WHAT TO WORK ON - Reproduce this listing in full.

___ DATA FOR PROCESSING

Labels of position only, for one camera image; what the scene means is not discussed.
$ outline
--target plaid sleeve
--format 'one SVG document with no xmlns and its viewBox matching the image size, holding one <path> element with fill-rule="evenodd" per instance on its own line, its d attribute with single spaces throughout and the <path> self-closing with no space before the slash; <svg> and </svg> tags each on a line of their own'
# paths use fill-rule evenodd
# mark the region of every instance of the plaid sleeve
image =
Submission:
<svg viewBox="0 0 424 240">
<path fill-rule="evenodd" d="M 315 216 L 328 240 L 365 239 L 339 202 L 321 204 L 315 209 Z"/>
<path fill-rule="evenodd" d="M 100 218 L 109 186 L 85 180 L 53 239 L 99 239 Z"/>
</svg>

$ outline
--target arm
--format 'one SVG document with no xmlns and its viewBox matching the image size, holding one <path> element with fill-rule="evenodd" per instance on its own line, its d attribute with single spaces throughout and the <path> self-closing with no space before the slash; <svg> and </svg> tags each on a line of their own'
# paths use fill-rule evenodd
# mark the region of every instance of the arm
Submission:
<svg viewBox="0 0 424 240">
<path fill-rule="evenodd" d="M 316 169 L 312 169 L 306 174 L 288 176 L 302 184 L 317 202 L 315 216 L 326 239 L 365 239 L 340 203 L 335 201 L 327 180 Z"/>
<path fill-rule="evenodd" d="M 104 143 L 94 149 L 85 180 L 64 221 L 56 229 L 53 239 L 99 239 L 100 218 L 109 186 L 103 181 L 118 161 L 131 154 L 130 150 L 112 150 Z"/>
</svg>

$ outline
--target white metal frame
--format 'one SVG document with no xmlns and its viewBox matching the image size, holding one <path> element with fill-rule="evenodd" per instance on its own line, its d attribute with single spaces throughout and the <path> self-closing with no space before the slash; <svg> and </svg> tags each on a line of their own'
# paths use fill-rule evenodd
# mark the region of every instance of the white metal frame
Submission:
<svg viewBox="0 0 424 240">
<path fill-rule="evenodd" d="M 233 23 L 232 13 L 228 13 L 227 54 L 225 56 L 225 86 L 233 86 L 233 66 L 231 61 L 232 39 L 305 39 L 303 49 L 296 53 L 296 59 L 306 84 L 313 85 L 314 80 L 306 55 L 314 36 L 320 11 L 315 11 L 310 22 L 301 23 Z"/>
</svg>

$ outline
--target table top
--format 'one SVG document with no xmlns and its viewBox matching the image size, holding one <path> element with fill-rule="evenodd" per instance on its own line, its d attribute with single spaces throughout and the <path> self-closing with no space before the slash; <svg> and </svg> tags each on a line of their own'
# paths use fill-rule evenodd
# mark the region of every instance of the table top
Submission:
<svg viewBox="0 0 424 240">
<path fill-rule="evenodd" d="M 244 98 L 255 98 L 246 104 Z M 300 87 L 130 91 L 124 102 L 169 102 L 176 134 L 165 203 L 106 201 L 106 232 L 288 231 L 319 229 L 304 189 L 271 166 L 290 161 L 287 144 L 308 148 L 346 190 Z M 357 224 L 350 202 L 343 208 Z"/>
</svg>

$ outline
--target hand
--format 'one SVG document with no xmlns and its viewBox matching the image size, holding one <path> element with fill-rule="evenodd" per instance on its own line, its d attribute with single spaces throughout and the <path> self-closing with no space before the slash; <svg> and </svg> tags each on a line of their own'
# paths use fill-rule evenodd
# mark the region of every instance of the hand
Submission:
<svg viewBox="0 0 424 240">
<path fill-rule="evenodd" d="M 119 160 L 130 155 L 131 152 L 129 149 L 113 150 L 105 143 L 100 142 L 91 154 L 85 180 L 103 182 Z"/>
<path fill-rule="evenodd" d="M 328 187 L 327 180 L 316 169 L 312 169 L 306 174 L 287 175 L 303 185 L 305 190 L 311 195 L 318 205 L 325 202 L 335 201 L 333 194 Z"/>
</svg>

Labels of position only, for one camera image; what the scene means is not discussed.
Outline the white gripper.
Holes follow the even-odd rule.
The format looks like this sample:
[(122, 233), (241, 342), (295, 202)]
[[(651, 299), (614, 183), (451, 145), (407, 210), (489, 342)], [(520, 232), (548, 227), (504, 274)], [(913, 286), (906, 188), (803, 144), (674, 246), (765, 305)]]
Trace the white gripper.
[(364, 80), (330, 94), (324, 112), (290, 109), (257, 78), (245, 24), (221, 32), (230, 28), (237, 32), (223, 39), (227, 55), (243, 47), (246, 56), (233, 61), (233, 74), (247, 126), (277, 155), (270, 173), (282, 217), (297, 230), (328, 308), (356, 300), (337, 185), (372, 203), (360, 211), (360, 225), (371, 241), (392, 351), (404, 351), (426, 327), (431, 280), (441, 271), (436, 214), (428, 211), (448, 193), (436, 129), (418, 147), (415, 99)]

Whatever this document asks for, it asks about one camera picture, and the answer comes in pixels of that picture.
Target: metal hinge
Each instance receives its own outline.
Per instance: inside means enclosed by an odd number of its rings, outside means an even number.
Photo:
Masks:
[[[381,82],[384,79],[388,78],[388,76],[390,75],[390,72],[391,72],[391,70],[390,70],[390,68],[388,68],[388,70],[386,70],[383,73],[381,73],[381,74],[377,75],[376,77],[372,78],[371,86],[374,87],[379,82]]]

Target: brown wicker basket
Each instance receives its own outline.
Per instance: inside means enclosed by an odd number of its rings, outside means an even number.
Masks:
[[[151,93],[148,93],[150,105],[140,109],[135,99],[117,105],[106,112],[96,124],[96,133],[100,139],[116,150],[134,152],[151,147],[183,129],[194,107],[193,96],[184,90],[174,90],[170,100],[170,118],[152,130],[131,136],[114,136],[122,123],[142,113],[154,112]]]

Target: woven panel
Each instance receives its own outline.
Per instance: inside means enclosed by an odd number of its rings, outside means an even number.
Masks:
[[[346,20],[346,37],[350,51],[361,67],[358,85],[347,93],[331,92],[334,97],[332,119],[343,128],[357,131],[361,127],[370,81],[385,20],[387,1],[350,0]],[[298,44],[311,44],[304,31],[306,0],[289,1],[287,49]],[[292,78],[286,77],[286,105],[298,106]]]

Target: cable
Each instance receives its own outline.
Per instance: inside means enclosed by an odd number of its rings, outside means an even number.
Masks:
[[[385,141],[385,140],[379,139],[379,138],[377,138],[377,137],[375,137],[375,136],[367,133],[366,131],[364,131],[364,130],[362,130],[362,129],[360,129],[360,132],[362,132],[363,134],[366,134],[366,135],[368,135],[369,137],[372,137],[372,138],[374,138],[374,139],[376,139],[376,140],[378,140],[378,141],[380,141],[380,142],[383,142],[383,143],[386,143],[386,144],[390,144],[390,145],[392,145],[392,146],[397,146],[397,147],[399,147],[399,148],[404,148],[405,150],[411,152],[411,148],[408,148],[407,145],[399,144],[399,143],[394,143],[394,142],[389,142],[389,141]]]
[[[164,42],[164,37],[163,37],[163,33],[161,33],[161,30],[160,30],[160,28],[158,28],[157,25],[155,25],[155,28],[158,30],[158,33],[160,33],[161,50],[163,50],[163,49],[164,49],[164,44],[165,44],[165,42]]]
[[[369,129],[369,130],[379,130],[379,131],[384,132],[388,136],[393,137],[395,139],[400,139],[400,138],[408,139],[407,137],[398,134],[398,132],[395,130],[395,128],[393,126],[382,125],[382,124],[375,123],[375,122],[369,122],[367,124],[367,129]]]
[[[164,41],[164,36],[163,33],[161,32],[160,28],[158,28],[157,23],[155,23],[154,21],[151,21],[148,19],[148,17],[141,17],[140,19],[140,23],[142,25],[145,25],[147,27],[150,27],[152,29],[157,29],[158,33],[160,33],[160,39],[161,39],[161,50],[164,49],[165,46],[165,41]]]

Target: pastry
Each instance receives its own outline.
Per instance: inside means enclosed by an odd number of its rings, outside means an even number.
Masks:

______

EXERCISE RESPONSE -
Labels of position only, for one camera image; what the scene means is not discussed.
$ outline
--target plaid sleeve
--format 'one SVG document with no xmlns and its viewBox matching the image size, holding one <path> element with fill-rule="evenodd" per instance on its own line, its d attribute with single spaces throughout and the <path> self-closing with no space before the slash; <svg> and </svg> tags each on a line of their own'
# paths use fill-rule evenodd
# mark the region of every instance of the plaid sleeve
image =
Submission:
<svg viewBox="0 0 424 240">
<path fill-rule="evenodd" d="M 315 216 L 328 240 L 365 239 L 339 202 L 321 204 L 315 209 Z"/>
<path fill-rule="evenodd" d="M 100 218 L 109 186 L 85 180 L 53 239 L 99 239 Z"/>
</svg>

$ outline
--target arm
--format 'one SVG document with no xmlns and its viewBox matching the image size, holding one <path> element with fill-rule="evenodd" per instance on its own line, its d attribute with single spaces throughout and the <path> self-closing with no space before the slash; <svg> and </svg> tags each on a line of their own'
# paths use fill-rule evenodd
# mark the region of every instance of the arm
Submission:
<svg viewBox="0 0 424 240">
<path fill-rule="evenodd" d="M 316 169 L 312 169 L 306 174 L 288 176 L 302 184 L 317 202 L 315 216 L 326 239 L 365 239 L 340 203 L 335 201 L 327 180 Z"/>
<path fill-rule="evenodd" d="M 104 143 L 94 149 L 85 180 L 64 221 L 56 229 L 53 239 L 99 239 L 100 218 L 109 186 L 103 181 L 118 161 L 131 154 L 130 150 L 112 150 Z"/>
</svg>

$ outline
--target white metal frame
--format 'one SVG document with no xmlns and its viewBox matching the image size, holding one <path> element with fill-rule="evenodd" per instance on its own line, its d attribute with single spaces throughout and the <path> self-closing with no space before the slash; <svg> and </svg> tags each on a line of their own'
# paths use fill-rule evenodd
# mark the region of every instance of the white metal frame
Submission:
<svg viewBox="0 0 424 240">
<path fill-rule="evenodd" d="M 233 23 L 232 13 L 228 13 L 227 54 L 225 56 L 225 86 L 233 86 L 233 66 L 231 61 L 232 39 L 305 39 L 303 49 L 296 53 L 296 59 L 306 84 L 313 85 L 314 80 L 306 55 L 314 36 L 320 11 L 315 11 L 310 22 L 301 23 Z"/>
</svg>

$ outline
--target table top
--format 'one SVG document with no xmlns and its viewBox matching the image size, holding one <path> element with fill-rule="evenodd" per instance on its own line, its d attribute with single spaces throughout and the <path> self-closing with no space before the slash; <svg> and </svg> tags each on a line of their own'
# paths use fill-rule evenodd
# mark the region of every instance of the table top
Submission:
<svg viewBox="0 0 424 240">
<path fill-rule="evenodd" d="M 244 98 L 255 98 L 246 104 Z M 300 87 L 130 91 L 124 102 L 169 102 L 176 134 L 165 203 L 106 201 L 106 232 L 288 231 L 319 229 L 304 189 L 271 166 L 290 161 L 287 144 L 308 148 L 346 190 Z M 357 224 L 350 202 L 343 208 Z"/>
</svg>

$ outline
--target hand
--format 'one SVG document with no xmlns and its viewBox matching the image size, holding one <path> element with fill-rule="evenodd" per instance on its own line, its d attribute with single spaces throughout and the <path> self-closing with no space before the slash; <svg> and </svg> tags each on a line of their own'
# paths use fill-rule evenodd
# mark the region of every instance of the hand
Submission:
<svg viewBox="0 0 424 240">
<path fill-rule="evenodd" d="M 119 160 L 130 155 L 131 152 L 129 149 L 113 150 L 105 143 L 100 142 L 91 154 L 85 180 L 103 182 Z"/>
<path fill-rule="evenodd" d="M 328 187 L 327 180 L 316 169 L 312 169 L 306 174 L 287 175 L 303 185 L 305 190 L 311 195 L 318 205 L 325 202 L 335 201 L 333 194 Z"/>
</svg>

Labels of position only, for one camera image; what the scene means is not discussed.
Outline the white gripper.
Holes follow the even-odd rule.
The format looks like this sample:
[(122, 233), (241, 342), (295, 202)]
[[(651, 299), (614, 183), (451, 145), (407, 210), (489, 342)], [(520, 232), (548, 227), (504, 274)], [(913, 286), (906, 188), (803, 144), (674, 246), (765, 305)]]
Trace the white gripper.
[(364, 80), (330, 94), (324, 112), (290, 109), (257, 78), (245, 24), (221, 32), (230, 28), (237, 32), (223, 39), (227, 55), (243, 47), (246, 56), (233, 61), (233, 74), (247, 126), (277, 155), (270, 173), (282, 217), (297, 230), (328, 308), (356, 300), (337, 185), (372, 203), (360, 211), (360, 225), (371, 241), (392, 351), (404, 351), (426, 327), (431, 280), (441, 271), (436, 214), (428, 211), (448, 193), (436, 129), (418, 147), (415, 99)]

Whatever this document asks for, it asks about one camera picture, and the answer comes in pixels of that picture.
Target: metal hinge
Each instance receives its own outline.
Per instance: inside means enclosed by an odd number of its rings, outside means an even number.
Photo:
Masks:
[[[381,82],[384,79],[388,78],[388,76],[390,75],[390,72],[391,72],[391,70],[390,70],[390,68],[388,68],[388,70],[386,70],[383,73],[381,73],[381,74],[377,75],[376,77],[372,78],[371,86],[374,87],[379,82]]]

Target: brown wicker basket
Each instance receives its own outline.
Per instance: inside means enclosed by an odd number of its rings, outside means an even number.
Masks:
[[[151,93],[148,93],[150,105],[140,109],[135,99],[117,105],[106,112],[96,124],[96,133],[100,139],[116,150],[134,152],[151,147],[183,129],[194,107],[193,96],[184,90],[174,90],[170,100],[170,118],[152,130],[131,136],[114,136],[122,123],[142,113],[154,112]]]

Target: woven panel
Each instance receives its own outline.
Per instance: inside means enclosed by an odd number of its rings, outside means an even number.
Masks:
[[[346,20],[346,37],[350,51],[361,67],[358,85],[347,93],[331,92],[334,97],[332,119],[343,128],[357,131],[361,127],[370,81],[385,20],[387,1],[350,0]],[[298,44],[311,44],[304,31],[306,0],[289,1],[287,49]],[[292,78],[286,77],[286,105],[298,106]]]

Target: cable
Each instance receives its own outline.
Per instance: inside means enclosed by an odd number of its rings, outside means an even number.
Masks:
[[[385,141],[385,140],[379,139],[379,138],[377,138],[377,137],[375,137],[375,136],[367,133],[366,131],[364,131],[364,130],[362,130],[362,129],[360,129],[360,132],[362,132],[363,134],[366,134],[366,135],[368,135],[369,137],[372,137],[372,138],[374,138],[374,139],[376,139],[376,140],[378,140],[378,141],[380,141],[380,142],[383,142],[383,143],[386,143],[386,144],[390,144],[390,145],[392,145],[392,146],[397,146],[397,147],[399,147],[399,148],[404,148],[405,150],[411,152],[411,148],[408,148],[407,145],[399,144],[399,143],[394,143],[394,142],[389,142],[389,141]]]
[[[164,42],[164,37],[163,37],[163,33],[161,33],[161,30],[160,30],[160,28],[158,28],[157,25],[155,25],[155,28],[158,30],[158,33],[160,33],[161,50],[163,50],[163,49],[164,49],[164,44],[165,44],[165,42]]]
[[[369,129],[369,130],[379,130],[379,131],[384,132],[388,136],[393,137],[395,139],[400,139],[400,138],[408,139],[407,137],[398,134],[398,132],[395,130],[395,128],[393,126],[382,125],[382,124],[375,123],[375,122],[369,122],[367,124],[367,129]]]
[[[164,41],[164,36],[163,33],[161,32],[160,28],[158,28],[157,23],[155,23],[154,21],[151,21],[148,19],[148,17],[141,17],[140,19],[140,23],[142,25],[145,25],[147,27],[150,27],[152,29],[157,29],[158,33],[160,33],[160,39],[161,39],[161,50],[164,49],[165,46],[165,41]]]

Target: pastry
Each instance receives its own outline.
Per instance: inside means enclosed by an odd number of its rings, outside means an even number.
Masks:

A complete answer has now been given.